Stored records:

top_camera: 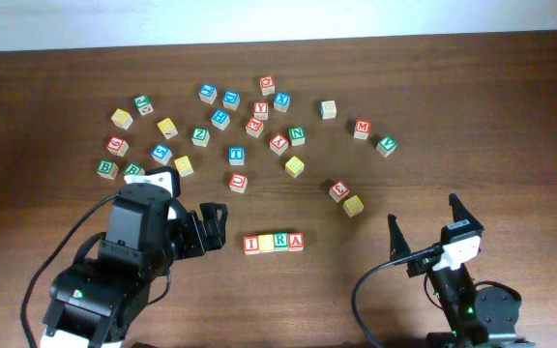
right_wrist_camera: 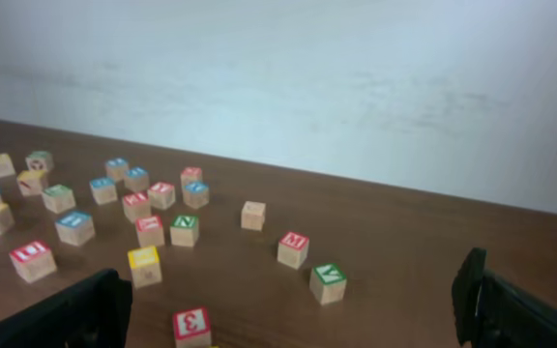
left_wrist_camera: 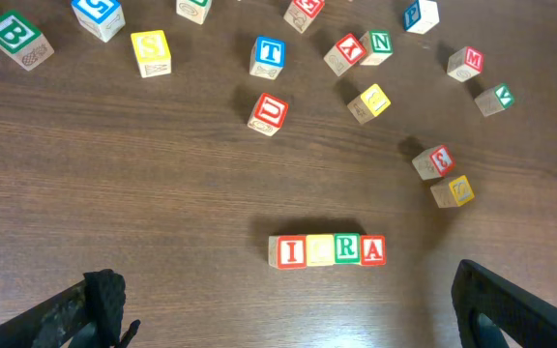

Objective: Spell out ICRA

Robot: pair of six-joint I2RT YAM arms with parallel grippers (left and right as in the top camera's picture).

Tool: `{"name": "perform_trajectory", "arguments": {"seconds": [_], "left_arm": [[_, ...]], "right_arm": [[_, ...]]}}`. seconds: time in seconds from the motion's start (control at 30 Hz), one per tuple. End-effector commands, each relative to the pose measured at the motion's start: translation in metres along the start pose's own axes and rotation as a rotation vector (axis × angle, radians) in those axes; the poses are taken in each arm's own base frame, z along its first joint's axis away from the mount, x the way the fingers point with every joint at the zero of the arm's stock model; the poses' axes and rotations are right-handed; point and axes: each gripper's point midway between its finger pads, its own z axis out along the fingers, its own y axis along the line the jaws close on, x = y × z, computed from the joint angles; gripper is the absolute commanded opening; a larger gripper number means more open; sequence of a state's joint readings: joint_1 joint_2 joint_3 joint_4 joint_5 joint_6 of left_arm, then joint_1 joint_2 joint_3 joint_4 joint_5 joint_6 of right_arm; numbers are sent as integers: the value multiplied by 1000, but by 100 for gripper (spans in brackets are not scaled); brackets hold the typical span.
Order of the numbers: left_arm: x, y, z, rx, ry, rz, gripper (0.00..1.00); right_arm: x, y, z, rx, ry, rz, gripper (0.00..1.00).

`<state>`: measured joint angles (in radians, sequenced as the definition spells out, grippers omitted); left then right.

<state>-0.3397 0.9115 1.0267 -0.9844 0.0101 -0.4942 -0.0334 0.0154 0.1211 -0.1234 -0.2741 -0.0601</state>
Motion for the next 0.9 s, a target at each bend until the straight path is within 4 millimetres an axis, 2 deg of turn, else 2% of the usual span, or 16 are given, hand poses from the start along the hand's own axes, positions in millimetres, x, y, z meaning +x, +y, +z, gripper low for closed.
{"name": "perform_trajectory", "arguments": {"seconds": [0.0,0.1,0.2,0.3,0.37,0.87], "left_arm": [[-4,0,-3,-5,-17,1,99],[-4,0,-3,-5,-17,1,99],[-4,0,-3,-5,-17,1,100],[-4,0,-3,-5,-17,1,99],[-4,0,-3,-5,-17,1,99],[-4,0,-3,-5,-17,1,99]], "right_arm": [[9,-5,4,25,-33,-20,98],[15,-9,7,45,-52,-19,98],[18,-21,6,116,-39,13,98],[42,-22,6,127,57,34,98],[45,-25,6,145,70,36,98],[45,-34,4,212,68,62,98]]}}
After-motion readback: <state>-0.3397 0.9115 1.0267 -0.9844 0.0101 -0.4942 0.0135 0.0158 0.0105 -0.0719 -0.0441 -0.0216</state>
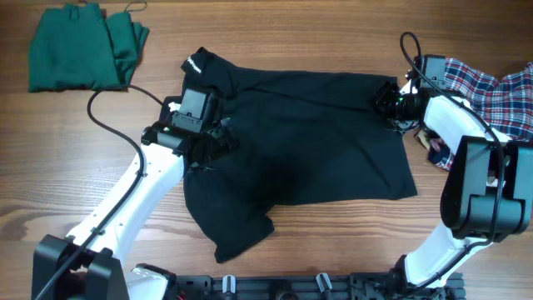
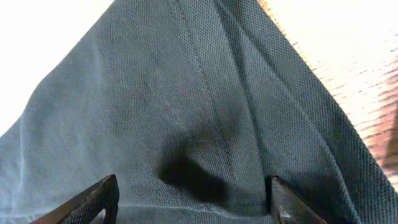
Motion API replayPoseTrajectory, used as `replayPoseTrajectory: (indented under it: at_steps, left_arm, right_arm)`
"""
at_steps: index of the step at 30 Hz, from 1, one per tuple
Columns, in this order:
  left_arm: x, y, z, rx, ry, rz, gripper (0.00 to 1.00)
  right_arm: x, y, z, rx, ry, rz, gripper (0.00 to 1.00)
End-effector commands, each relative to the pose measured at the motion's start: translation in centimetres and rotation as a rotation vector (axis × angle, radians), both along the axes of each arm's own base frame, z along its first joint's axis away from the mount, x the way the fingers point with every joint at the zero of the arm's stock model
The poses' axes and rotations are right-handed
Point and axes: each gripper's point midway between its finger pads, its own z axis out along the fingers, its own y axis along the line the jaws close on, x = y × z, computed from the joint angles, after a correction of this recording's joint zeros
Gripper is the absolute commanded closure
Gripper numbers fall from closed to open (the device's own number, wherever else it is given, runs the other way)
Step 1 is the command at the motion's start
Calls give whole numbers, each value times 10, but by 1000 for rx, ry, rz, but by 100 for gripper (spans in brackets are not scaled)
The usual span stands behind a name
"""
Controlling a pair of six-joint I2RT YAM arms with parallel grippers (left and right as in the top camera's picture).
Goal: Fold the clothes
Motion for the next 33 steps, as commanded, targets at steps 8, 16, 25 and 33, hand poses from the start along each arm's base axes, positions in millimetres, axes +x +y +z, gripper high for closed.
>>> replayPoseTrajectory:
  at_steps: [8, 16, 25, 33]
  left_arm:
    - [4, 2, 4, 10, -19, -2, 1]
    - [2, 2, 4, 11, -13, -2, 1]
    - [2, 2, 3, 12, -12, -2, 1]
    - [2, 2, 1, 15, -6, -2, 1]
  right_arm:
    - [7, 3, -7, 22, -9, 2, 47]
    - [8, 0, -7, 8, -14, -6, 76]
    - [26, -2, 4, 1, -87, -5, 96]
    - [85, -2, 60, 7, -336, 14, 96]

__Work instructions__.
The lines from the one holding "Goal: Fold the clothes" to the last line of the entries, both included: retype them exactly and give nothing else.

__Output for this exercise__.
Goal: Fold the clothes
Motion for the next 33 steps, as commanded, targets at steps 8, 16, 25 and 33, hand poses from the start along each arm's base axes, positions in millimetres, axes +x +y +z, gripper high for closed.
>>> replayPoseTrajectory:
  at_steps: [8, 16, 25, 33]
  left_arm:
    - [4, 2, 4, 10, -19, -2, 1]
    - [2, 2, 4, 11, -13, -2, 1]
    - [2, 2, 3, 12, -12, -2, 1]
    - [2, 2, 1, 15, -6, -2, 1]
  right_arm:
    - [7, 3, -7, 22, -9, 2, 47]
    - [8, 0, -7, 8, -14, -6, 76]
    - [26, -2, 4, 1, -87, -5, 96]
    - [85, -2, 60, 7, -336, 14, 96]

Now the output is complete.